At the hospital I was hooked up to the CTG machine again. They moved the monitors around but the only sounds it picked up were my racing heart and my sobs. The poor midwife working the CTG machine looked so concerned but was also trying to keep me calm. My amazing midwife arrived as an emergency scan was being booked. She said that we needed to call my partner, but I couldn’t do it and asked to have the scan first. I remember the lady doing the scan was a bit abrupt at first, saying "don’t ask me what I'm doing, I will tell you when I know". I felt like it took forever to hear the words "sorry your baby has no heartbeat". Our dear wee Poppy had passed. My heart broke, and the script for my life was rewritten. All my hopes and dreams for our future with her were screwed up into a little ball and chucked into the fire.

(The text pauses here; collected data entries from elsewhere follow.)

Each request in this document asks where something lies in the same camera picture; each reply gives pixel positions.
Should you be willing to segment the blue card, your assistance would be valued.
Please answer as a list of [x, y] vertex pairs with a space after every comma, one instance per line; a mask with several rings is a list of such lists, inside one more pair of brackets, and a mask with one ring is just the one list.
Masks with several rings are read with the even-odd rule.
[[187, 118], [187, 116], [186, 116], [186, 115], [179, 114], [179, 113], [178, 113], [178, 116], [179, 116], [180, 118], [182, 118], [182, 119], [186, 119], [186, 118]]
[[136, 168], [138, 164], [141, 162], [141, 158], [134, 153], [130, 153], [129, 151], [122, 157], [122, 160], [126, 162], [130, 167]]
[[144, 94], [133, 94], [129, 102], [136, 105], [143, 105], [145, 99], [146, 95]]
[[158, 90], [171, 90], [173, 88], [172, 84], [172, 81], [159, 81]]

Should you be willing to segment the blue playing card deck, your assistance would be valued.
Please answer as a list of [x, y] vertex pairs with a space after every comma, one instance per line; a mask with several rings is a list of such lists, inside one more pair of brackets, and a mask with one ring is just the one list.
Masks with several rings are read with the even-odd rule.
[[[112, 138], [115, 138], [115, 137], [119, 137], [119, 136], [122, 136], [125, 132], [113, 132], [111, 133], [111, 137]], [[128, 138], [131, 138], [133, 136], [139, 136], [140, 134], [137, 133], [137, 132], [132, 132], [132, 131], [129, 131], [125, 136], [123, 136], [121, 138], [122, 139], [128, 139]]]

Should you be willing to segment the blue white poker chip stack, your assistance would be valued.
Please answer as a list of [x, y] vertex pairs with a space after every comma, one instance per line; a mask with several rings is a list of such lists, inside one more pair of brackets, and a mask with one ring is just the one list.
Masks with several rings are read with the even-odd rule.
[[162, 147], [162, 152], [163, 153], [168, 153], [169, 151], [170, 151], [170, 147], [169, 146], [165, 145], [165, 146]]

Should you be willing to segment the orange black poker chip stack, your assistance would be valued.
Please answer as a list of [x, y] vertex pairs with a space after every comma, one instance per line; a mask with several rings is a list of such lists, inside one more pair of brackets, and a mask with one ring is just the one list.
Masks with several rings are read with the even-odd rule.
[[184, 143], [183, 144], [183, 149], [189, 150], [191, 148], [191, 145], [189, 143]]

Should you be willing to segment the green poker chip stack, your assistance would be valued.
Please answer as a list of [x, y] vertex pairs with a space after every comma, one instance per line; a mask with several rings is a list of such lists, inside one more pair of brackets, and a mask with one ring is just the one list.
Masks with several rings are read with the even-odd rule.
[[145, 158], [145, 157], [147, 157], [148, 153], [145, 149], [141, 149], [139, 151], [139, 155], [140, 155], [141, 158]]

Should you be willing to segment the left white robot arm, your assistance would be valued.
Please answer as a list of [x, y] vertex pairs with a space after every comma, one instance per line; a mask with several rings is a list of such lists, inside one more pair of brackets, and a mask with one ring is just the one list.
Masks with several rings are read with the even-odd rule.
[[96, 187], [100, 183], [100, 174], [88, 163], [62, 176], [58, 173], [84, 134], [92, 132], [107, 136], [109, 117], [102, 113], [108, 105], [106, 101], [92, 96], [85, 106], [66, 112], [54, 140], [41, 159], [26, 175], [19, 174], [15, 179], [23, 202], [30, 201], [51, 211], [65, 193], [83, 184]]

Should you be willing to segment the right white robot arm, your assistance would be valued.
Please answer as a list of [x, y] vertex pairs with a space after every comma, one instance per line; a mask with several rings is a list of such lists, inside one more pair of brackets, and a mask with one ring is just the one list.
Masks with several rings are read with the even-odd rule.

My midwife and I both broke down. She said we needed to call my partner again, but I was frozen and numb and wanted to protect him from this unbearable pain. This was his first child and he was a deserving, loving and doting father-to-be. But I just couldn’t call him, and asked my midwife to make the call. The obstetrician reappeared and said that they were sorry for our loss, but nobody could have seen this was going to happen, and they still stood by their decision to send me home. Who knows if we could've changed the outcome, but all I can say is, if you find yourself in a similar situation, make sure you are heard and don’t stop trying until you feel reassured. Your baby’s movements are so important and nobody knows your growing baby like you do so trust your own instincts.
We don’t know why we lost Poppy; her autopsy was unexplained. Poppy Sunshine – the beautiful name given to her by her daddy, the name that will never be forgotten. She was a baby who knew only love and warmth, and who was ever so loved and wanted. Poppy your memory will always live on in so many hearts. We love and miss you so much."
Lisa Crerar is a community support worker who lives in sunny Nelson with her fiancé and daughter. She is passionate about raising awareness of foetal movement, and about encouraging pregnant women to trust their instincts.